私、橘楓。 vol.065. 「こんなに…カッコいいのに……。」
その楓の声を聞いた瞬間、大輔…。
「どおって…???」
楓を見ながら大輔…、照れながら、目の下を右手人差し指でコリコリと…。
「き…れ…い。」
「あは…、ありがと…。

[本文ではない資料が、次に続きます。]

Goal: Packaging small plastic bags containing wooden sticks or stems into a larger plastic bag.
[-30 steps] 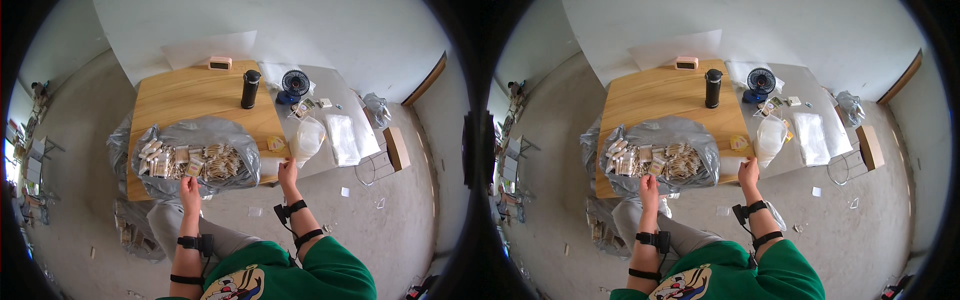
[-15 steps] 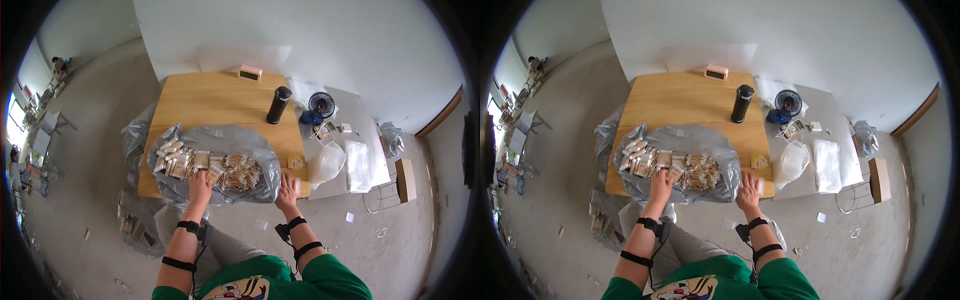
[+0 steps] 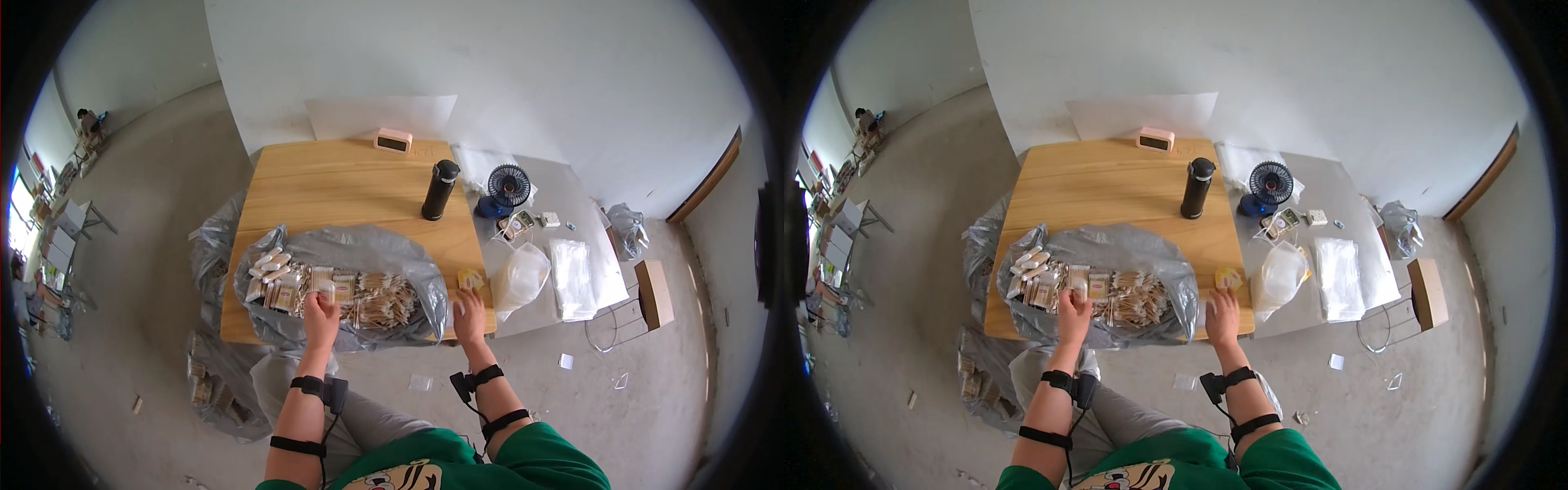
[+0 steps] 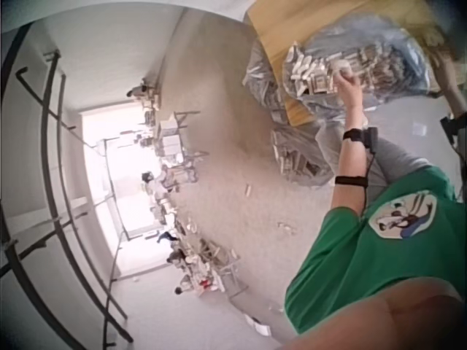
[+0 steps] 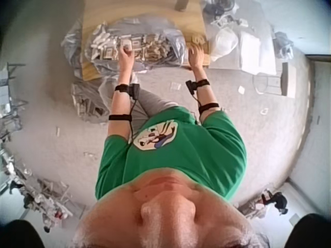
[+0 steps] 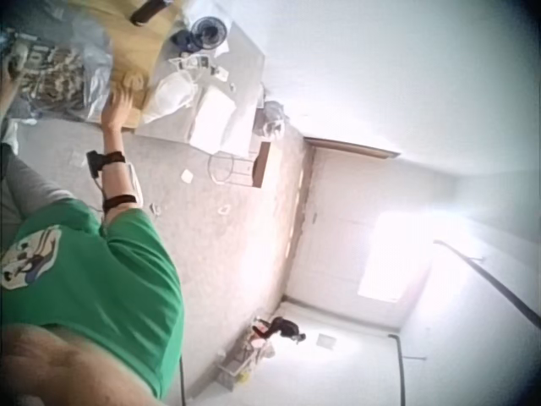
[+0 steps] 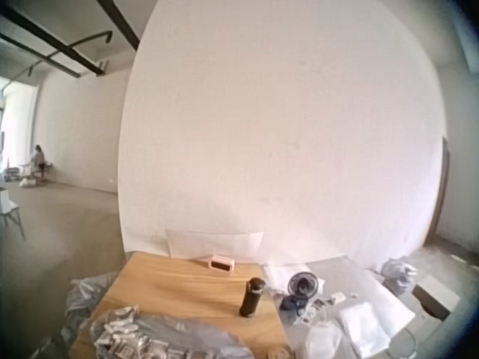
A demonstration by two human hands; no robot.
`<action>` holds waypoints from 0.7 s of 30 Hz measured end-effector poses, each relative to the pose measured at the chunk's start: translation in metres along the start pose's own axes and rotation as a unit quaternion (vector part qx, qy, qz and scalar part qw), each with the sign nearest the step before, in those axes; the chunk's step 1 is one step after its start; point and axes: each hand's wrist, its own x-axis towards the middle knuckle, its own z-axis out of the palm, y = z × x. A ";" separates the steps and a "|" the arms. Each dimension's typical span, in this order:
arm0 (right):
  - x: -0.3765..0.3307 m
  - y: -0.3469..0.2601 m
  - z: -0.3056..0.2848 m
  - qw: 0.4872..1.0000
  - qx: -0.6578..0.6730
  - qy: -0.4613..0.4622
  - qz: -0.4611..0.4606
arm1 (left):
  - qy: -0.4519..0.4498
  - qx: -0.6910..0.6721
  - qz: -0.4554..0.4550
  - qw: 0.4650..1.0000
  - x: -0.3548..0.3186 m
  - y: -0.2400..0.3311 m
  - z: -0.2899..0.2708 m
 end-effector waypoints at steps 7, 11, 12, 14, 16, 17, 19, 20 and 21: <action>0.028 -0.116 -0.055 0.945 0.322 0.029 0.050 | -0.098 -0.357 -0.195 0.908 -0.014 0.058 -0.011; 0.029 -0.160 -0.035 0.797 0.578 -0.066 0.164 | -0.201 -0.454 -0.192 0.847 -0.034 0.086 -0.017; 0.030 -0.164 -0.033 0.751 0.622 -0.111 0.191 | -0.200 -0.455 -0.190 0.847 -0.037 0.085 -0.018; 0.029 -0.165 -0.028 0.702 0.661 -0.153 0.215 | -0.253 -0.395 -0.149 0.870 -0.043 0.082 -0.017; 0.022 -0.161 -0.022 0.777 0.590 -0.154 0.155 | -0.244 -0.363 -0.117 0.891 -0.046 0.070 -0.015; 0.021 -0.161 -0.019 0.779 0.594 -0.128 0.157 | -0.213 -0.298 -0.084 0.927 -0.047 0.067 -0.013; 0.020 -0.172 -0.022 0.848 0.505 -0.093 0.131 | -0.103 -0.225 -0.020 0.969 -0.051 0.068 -0.011; 0.020 -0.176 -0.026 0.904 0.410 -0.062 0.105 | -0.105 -0.226 -0.016 0.968 -0.052 0.067 -0.012; 0.019 -0.181 -0.030 0.944 0.327 -0.028 0.034 | -0.072 -0.127 0.008 0.989 -0.053 0.069 -0.016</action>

」
「……。」
「何…照れてんのよ、大~???」
「えっ…、何…、照れてるって…、あっ…。いや…。」
「群馬の時と、違う~~!ははは…。」
「いや…、だって…、あん時は、…ほら…、みんな…一緒だったから…。全然…そんな…。」
「んふふふふ…。そんな事言ったら、私だって、同じだよ。私だって、今、大とふたりだから、ちょっと…ドキドキしてる。」
「えっ…、そうか…???」
「ばか、私…、こう見えても、男の人と歩いたのって、弟とお兄ちゃん。そして父さんだけだよ。」
「…えっ、…うそ…そうだったの…???俺…てっきり…。」
「へっ…てっきりって…。大~まさか~!」
と、帽子を脱いで大輔の顔を上目使いで…。
「私に…彼氏…いると思った…???」
「…へっ…ん、ん…、まぁ…、初めて逢った時から、可愛かったから…。」
「え~~うっそ~!!!それって、私も同じ。絶対に好きな人いるって、思ってた。」
「俺に…???ははは…冗談…、いる訳ないじゃん。」
「こんなに…カッコいいのに……。あっ…。」
そう言って、顔を赤くする楓。
「ははは…、何…、俺がカッコいい…???初めて言われたよ。」
「うそ―――――ッ!」
「いや…本当だ。…楓こそ、他の男子に…可愛いとか綺麗とか、言われないの…???」
「私~~???全~然。」
「…てぇ~事は、クラスの男子、女を見る目…ない…か…???」
「はは…大…、そこまで言うか君~!!!まぁ…、子供の頃からず~っと見てきた子たちばっかりだから…。ね。」